I actually havent bought the supplies yet.
Mike - do you recall if the pipe were 1/2 of 3/4 inch
Also I checked in the HD catalog and I didnt see a copper fitting that I would need a 1/2" copper sweat <-----> 1/4 NPT thread (male or female)
I assume they exist
Best
Jay
>> ... 1/2" copper sweat <-----> 1/4 NPT thread (male or female)
>> I assume they exist
Probably a good assumption, but may be less time and effort to use a sweat to thread adapter followed by a bushing or bell reducer.
you can also get an auto drain device..on a timer drains the water at the comp..whenever you set it for
Sphere,
you can also get an auto drain device..on a timer drains the water at the comp..whenever you set it for
Where can I get such a device? Cost? Name?
Thanks,
Alan - planesaw
http://www.autotoolmart.com/cgi-bin/webc.cgi/st_prod.html?p_prodid=9968&p_catid=59&sid=fg1x10mp0KzBir-26103448030.8d
Thanks for the info on the drain.
Alan - planesaw
No problem. We used one in the Guitar shop..scared the bgeezus outta me when I was working late..I thought a pipe bit the dust..painter had it set to drain at midnite everyday..works like a charm and saves a lot of headaches if you have humid days.
Have a look for Norgren on the Inernet. They make automatic drain legs (drain when the pressure is dropped or level gets too high) and timer drain valves to do onto drain legs.
Scrit
Sorry, I don't remember what size..... I think it was 1/2". As for the pressure drop problem they are talking about the simple solution is to attach a regulator to a male coupler and plug it in where you need the air. Then you can run the compressor at its max setting and control the presure as close to the tool as posible. Another point is that most air hoses are only 3/8" ID and are usually 25 to 50 feet long. Unless you have a large shop you will probably not need more than 40' of copper. As for the fitting you need a 1/2"(or what ever size copper you use) sweat to 3/4" Fpt, then at HD go to the compresor area and find the bins of little compressor fittings and you can find a reducer there.
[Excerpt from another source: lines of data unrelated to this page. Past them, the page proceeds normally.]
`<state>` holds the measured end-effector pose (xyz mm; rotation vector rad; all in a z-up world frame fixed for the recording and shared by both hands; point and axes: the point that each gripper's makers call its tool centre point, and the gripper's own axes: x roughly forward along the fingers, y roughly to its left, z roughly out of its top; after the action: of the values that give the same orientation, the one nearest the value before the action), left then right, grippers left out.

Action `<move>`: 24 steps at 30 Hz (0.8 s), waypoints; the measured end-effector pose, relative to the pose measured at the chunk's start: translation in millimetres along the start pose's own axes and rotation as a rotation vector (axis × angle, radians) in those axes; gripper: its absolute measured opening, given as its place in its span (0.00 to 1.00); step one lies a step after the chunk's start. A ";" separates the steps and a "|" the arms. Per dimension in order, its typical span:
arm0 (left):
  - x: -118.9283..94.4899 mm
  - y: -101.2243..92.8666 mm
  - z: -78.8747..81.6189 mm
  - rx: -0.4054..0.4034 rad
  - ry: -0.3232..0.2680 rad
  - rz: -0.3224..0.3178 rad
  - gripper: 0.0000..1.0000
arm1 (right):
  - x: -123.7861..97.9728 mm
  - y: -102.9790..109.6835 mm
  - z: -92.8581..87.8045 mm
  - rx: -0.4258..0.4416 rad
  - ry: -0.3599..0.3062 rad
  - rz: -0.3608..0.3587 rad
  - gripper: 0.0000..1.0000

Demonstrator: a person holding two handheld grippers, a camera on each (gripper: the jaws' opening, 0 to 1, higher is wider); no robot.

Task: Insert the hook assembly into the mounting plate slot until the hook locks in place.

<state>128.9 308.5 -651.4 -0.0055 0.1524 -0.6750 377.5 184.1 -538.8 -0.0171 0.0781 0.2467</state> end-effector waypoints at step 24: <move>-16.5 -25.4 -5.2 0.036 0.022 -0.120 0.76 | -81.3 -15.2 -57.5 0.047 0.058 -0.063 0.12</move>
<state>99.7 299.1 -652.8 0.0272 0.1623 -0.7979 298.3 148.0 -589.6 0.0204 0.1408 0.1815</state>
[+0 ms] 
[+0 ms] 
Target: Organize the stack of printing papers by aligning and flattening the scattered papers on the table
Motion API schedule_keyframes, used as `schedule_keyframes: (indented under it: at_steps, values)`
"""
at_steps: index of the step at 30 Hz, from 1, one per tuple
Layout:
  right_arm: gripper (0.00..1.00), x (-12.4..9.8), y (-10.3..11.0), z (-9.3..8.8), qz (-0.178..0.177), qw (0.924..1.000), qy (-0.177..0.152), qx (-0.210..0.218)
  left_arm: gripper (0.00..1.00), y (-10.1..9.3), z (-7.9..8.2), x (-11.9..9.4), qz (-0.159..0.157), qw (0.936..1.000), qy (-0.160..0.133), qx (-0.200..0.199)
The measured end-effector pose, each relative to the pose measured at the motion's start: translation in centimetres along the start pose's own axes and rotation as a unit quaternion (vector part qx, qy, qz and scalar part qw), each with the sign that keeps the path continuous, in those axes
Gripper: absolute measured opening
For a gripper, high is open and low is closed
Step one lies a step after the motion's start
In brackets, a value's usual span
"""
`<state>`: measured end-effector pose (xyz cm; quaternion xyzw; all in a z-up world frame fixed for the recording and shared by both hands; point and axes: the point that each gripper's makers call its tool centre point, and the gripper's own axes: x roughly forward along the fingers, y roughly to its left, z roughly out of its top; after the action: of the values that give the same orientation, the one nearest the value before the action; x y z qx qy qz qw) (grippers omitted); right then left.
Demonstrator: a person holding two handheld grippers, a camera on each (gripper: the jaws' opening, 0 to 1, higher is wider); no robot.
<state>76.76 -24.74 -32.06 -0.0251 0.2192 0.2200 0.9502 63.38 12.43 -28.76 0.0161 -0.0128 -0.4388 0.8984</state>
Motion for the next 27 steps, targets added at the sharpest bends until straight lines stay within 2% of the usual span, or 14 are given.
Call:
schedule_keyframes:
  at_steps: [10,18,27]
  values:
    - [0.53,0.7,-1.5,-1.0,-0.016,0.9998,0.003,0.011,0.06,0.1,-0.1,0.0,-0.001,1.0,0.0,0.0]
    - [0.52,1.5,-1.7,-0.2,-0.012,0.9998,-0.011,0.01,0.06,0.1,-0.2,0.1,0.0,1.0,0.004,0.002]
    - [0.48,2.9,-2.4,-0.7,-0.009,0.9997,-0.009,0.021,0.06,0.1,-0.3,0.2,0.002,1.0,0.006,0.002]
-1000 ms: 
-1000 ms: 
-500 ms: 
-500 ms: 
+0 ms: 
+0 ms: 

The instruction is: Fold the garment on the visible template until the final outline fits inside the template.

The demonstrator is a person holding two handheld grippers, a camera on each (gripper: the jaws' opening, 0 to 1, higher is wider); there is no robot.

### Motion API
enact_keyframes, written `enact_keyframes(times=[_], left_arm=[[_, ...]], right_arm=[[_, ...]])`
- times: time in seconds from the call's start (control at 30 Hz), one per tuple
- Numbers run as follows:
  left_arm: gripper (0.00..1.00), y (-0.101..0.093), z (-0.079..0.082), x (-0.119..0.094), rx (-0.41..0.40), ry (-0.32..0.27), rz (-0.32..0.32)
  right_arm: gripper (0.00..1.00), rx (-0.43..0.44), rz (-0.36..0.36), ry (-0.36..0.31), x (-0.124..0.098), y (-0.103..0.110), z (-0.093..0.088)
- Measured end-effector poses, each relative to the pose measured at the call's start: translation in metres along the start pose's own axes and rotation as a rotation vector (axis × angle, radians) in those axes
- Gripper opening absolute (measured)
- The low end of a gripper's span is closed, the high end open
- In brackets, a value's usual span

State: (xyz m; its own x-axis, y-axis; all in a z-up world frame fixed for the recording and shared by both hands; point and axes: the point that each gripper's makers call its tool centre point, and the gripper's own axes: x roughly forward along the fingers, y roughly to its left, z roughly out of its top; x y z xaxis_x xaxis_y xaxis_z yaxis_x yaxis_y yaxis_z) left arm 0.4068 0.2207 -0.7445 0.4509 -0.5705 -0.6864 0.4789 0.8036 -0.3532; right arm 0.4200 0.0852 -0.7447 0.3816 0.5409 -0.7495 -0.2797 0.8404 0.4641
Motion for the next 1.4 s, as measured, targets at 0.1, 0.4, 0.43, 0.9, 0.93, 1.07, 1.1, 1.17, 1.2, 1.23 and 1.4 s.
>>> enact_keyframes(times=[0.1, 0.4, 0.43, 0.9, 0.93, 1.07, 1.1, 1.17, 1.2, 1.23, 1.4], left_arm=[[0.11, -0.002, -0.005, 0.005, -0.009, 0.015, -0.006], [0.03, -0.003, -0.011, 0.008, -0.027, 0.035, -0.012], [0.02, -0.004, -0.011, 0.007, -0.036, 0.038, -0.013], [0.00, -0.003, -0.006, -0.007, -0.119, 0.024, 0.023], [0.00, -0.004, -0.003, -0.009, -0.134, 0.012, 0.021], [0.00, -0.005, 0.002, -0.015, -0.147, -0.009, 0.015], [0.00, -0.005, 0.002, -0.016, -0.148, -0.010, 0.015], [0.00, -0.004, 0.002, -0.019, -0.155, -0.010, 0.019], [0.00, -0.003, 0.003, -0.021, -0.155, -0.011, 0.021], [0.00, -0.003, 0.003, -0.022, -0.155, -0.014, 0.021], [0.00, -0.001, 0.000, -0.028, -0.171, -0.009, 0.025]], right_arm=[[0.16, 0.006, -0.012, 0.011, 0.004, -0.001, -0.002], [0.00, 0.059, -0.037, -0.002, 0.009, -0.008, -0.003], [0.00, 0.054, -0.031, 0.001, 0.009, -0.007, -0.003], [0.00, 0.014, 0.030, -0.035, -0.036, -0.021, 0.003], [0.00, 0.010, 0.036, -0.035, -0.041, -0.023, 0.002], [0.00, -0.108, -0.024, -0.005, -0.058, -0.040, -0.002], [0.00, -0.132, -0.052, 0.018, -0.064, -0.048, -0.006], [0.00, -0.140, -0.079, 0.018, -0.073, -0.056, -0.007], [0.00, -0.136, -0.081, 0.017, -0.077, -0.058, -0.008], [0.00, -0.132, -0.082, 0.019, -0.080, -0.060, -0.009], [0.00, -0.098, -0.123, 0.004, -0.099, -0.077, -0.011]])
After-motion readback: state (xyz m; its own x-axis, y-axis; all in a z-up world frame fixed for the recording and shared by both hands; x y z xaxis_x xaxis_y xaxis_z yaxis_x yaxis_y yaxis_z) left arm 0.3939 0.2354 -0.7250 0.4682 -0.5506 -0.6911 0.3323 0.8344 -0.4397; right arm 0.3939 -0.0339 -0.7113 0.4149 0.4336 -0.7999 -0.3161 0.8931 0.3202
You can also use 3/8" air couplers this way for better air flow.
P.S. Test the lines at low pressure (50 psi) for leaks!
Mike
Check with a local compressed air supplier.
Ian's exactly right - you could be robbing the supply of volume due to unnecessary pressure loss.
As well, copper loses heat quickly, so expect condensation in the pipe and ensure that you have proper drains.
I used to have charts for this sort of thing but gave them away when I finished with plant engineering. A call to Atlas Copco or another compressed air manufacturer with a polite request would have them give you advice - you'll need to know the compressor output (cfm and pressure in psi or bar) and if possible, compressor rated discharge temperature before you call.
They should be able to provide advice on the spot if you ask to talk to the technical advisor or department.
Cheers,
eddie
So, after all this, what are you going to do?
PlaneWood by Mike_in_Katy (maker of fine sawdust!)
PlaneWood
To Mike and all who have been so helpful with this discussion.
The short answer is that I have not made any progress with the compressed air system. I have appreciated all the feedback however. In some ways it has made it somewhat more rather than less complicated. I was ready to go to HD and buy some pipe and fittings and put it together last week. But all the information I received gave me pause.
The other reason is that in my day job I am a hand surgeon and I have been busier than usual ( fortunately not with any woodworkers).
One of my interests is photography and I have a ton of pictures to frame. As an amatuer wooodworker picture frames are a great thing to focus on b/c it take so little wood and it sharpens skills.
Once again I do appreciate all the good advice.
I promise to keep you posted with my progress.